== Segment start ==

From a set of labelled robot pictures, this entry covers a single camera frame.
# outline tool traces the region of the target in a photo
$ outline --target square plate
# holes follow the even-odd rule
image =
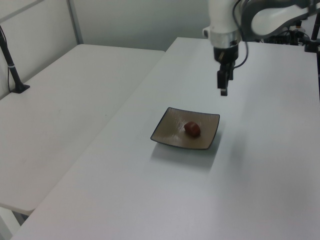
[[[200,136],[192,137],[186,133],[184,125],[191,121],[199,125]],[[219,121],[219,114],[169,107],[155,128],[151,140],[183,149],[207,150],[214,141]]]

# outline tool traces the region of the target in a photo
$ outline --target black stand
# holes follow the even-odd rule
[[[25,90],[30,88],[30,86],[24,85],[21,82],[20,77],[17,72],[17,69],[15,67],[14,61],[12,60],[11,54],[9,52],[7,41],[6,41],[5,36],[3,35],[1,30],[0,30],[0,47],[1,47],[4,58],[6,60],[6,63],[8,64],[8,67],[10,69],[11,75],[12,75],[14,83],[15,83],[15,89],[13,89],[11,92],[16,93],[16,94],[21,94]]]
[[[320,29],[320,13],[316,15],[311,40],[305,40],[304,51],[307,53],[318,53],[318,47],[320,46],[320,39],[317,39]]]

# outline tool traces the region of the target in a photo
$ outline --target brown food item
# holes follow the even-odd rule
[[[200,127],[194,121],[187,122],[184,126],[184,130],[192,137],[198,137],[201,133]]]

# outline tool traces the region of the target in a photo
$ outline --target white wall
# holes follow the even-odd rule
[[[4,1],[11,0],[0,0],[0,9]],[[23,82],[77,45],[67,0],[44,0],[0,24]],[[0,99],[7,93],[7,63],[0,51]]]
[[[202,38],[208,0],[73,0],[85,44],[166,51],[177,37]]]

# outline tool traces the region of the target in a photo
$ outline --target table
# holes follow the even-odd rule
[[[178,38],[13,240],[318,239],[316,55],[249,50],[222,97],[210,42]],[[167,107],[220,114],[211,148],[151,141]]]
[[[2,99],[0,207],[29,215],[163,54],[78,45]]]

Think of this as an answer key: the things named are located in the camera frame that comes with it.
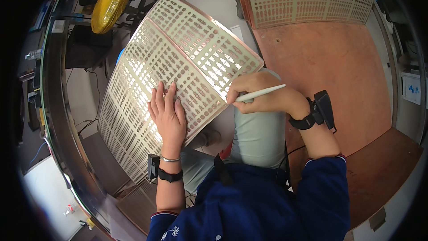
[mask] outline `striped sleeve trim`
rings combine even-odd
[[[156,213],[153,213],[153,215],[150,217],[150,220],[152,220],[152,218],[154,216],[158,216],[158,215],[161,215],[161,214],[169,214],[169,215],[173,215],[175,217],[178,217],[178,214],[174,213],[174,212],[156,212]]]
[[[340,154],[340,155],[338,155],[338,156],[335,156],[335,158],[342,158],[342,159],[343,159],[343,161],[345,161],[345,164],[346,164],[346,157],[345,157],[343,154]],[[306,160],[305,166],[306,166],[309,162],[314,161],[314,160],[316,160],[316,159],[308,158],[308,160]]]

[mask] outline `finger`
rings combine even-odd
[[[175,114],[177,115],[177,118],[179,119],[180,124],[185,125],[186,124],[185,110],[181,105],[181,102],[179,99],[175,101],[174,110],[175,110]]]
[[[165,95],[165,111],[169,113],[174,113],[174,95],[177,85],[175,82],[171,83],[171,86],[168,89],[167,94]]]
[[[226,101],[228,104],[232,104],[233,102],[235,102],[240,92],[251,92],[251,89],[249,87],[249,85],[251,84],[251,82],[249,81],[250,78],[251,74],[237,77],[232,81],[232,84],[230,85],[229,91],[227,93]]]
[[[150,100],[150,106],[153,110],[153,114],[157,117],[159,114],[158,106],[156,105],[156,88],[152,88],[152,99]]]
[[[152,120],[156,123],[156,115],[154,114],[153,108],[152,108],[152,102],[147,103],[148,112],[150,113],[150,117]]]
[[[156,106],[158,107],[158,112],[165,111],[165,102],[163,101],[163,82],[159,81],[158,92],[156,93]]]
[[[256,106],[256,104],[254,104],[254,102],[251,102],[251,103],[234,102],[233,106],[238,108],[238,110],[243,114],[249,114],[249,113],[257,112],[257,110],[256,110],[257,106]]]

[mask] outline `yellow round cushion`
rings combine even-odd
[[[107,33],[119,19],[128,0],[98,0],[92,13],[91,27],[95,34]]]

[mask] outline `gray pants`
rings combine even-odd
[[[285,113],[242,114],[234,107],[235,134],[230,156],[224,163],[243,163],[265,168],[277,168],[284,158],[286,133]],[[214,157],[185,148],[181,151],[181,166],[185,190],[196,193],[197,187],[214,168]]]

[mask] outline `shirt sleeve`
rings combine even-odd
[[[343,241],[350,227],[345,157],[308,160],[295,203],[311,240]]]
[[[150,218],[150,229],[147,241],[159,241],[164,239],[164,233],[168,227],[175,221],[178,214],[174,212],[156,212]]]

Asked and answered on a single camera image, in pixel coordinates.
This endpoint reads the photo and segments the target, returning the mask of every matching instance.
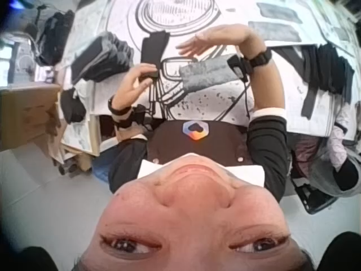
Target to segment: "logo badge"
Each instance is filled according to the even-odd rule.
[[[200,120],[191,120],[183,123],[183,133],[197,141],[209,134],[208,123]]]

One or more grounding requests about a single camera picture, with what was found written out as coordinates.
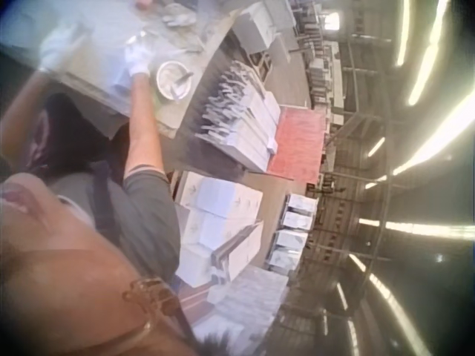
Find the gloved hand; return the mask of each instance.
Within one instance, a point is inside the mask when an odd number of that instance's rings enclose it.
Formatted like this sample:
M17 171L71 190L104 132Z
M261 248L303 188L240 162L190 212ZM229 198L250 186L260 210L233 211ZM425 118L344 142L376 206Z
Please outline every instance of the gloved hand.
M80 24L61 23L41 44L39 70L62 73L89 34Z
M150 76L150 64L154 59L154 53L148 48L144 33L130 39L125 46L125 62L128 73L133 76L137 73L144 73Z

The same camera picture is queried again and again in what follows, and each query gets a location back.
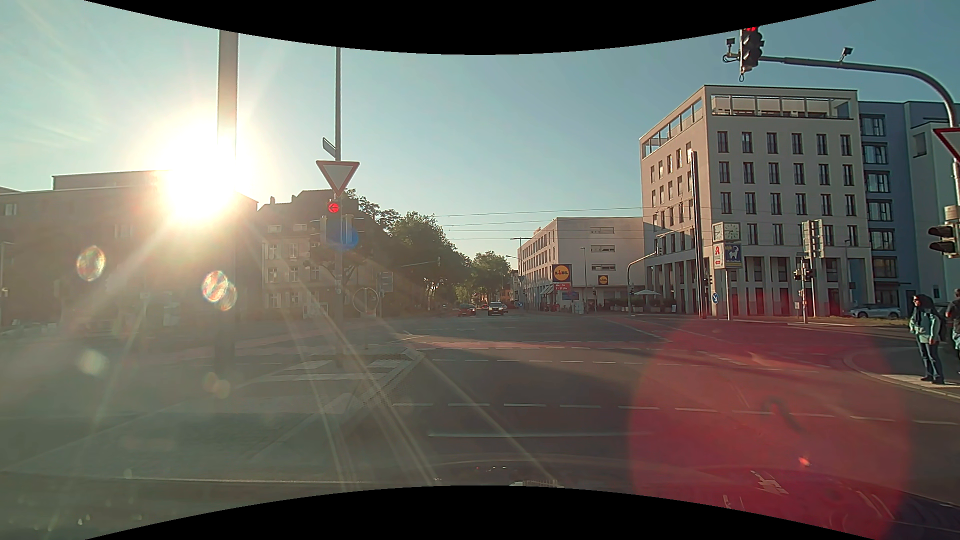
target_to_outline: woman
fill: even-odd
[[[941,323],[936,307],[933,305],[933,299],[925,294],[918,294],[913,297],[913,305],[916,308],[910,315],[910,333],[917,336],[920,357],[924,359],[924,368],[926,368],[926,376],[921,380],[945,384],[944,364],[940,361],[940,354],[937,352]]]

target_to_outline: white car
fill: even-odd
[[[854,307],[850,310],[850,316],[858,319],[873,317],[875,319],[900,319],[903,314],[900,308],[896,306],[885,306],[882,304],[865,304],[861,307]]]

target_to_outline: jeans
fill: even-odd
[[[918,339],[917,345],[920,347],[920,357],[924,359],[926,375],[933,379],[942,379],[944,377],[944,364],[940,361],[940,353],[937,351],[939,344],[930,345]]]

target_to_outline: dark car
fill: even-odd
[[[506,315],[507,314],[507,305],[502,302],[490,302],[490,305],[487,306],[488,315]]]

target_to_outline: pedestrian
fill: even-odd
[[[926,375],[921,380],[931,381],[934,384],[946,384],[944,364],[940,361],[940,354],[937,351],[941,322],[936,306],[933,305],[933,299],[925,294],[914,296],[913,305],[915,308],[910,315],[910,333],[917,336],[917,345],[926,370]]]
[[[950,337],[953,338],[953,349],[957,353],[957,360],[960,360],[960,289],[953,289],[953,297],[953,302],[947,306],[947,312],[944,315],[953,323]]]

== Segment end ==

PROBLEM:
In the listing above, find the line containing "Formatted like this" and the line containing "target_to_outline: woman", then return both of them and every line between, exactly, without pictures.

ANSWER TO THIS EXERCISE:
Formatted like this sample:
M17 171L71 190L104 132Z
M261 248L303 188L240 162L190 212ZM229 198L250 186L260 210L233 211ZM425 118L344 142L376 206Z
Please outline every instance of the gloved hand.
M80 24L61 23L41 44L39 70L62 73L89 34Z
M150 76L150 64L154 59L154 53L148 48L144 33L130 39L125 46L125 62L128 73L133 76L137 73L144 73Z

The same camera picture is queried again and again in what follows, and each query gets a location back.
target_to_outline: woman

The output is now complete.